Print every line exactly as it appears in the material below.

_Source data_.
= = = =

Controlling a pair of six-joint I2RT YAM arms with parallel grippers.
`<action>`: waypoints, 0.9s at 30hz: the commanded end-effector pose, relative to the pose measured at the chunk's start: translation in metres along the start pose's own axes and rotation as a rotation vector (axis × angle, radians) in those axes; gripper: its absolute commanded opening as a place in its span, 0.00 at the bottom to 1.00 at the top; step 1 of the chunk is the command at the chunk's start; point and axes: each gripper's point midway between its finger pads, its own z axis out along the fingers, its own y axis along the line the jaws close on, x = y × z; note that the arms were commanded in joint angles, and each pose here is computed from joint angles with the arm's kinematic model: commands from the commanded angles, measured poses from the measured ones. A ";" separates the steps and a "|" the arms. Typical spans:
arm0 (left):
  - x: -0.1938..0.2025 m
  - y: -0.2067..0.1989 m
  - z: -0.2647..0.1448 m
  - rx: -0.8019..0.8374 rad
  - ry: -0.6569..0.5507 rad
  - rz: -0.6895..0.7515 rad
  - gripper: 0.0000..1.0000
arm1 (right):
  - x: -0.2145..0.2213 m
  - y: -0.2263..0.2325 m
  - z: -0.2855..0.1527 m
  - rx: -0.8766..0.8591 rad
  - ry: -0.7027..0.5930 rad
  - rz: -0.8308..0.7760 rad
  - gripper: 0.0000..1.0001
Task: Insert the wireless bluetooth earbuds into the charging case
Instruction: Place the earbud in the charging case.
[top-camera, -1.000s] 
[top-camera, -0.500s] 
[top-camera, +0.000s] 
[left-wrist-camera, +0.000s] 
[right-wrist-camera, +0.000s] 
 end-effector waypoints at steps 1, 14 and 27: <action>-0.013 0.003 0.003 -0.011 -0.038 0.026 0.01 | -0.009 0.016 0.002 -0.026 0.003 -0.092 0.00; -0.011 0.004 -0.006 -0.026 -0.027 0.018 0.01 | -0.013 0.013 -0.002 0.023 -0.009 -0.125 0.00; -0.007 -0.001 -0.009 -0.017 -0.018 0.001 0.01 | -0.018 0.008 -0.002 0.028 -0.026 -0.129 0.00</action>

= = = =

_Final answer_.
Controlling a pair of six-joint I2RT YAM arms with parallel grippers.
`<action>`: waypoints, 0.9s at 30hz: the commanded end-effector pose, relative to the pose measured at the chunk's start: translation in metres along the start pose's own axes and rotation as a rotation vector (axis × angle, radians) in those axes; gripper: its absolute commanded opening as a place in its span, 0.00 at the bottom to 1.00 at the top; step 1 of the chunk is the command at the chunk's start; point and axes: each gripper's point midway between its finger pads, its own z axis out along the fingers, its own y axis along the line the jaws close on, x = y × z; note that the arms were commanded in joint angles, and each pose here is computed from joint angles with the arm's kinematic model: commands from the commanded angles, measured poses from the measured ones. A ";" separates the steps and a "|" the arms. Typical spans:
arm0 (left):
  - x: -0.1938..0.2025 m
  - y: -0.2067..0.1989 m
  - z: -0.2647..0.1448 m
  - rx: -0.8019..0.8374 rad
  - ry: -0.6569..0.5507 rad
  - rz: -0.6895..0.7515 rad
  - gripper: 0.0000..1.0000
arm1 (right):
  - x: -0.2145..0.2213 m
  - y: -0.2263..0.2325 m
  - z: -0.2855..0.1527 m
  - rx: -0.8766..0.8591 rad
  - ry: -0.7027..0.5930 rad
  - rz: -0.8308..0.7760 rad
  - gripper: 0.0000..1.0001
Task: Insert the wireless bluetooth earbuds into the charging case
Instruction: Place the earbud in the charging case.
[top-camera, -1.000s] 
[top-camera, -0.500s] 
[top-camera, +0.000s] 
[left-wrist-camera, +0.000s] 
[right-wrist-camera, +0.000s] 
 end-effector waypoints at steps 1, 14 and 27: <action>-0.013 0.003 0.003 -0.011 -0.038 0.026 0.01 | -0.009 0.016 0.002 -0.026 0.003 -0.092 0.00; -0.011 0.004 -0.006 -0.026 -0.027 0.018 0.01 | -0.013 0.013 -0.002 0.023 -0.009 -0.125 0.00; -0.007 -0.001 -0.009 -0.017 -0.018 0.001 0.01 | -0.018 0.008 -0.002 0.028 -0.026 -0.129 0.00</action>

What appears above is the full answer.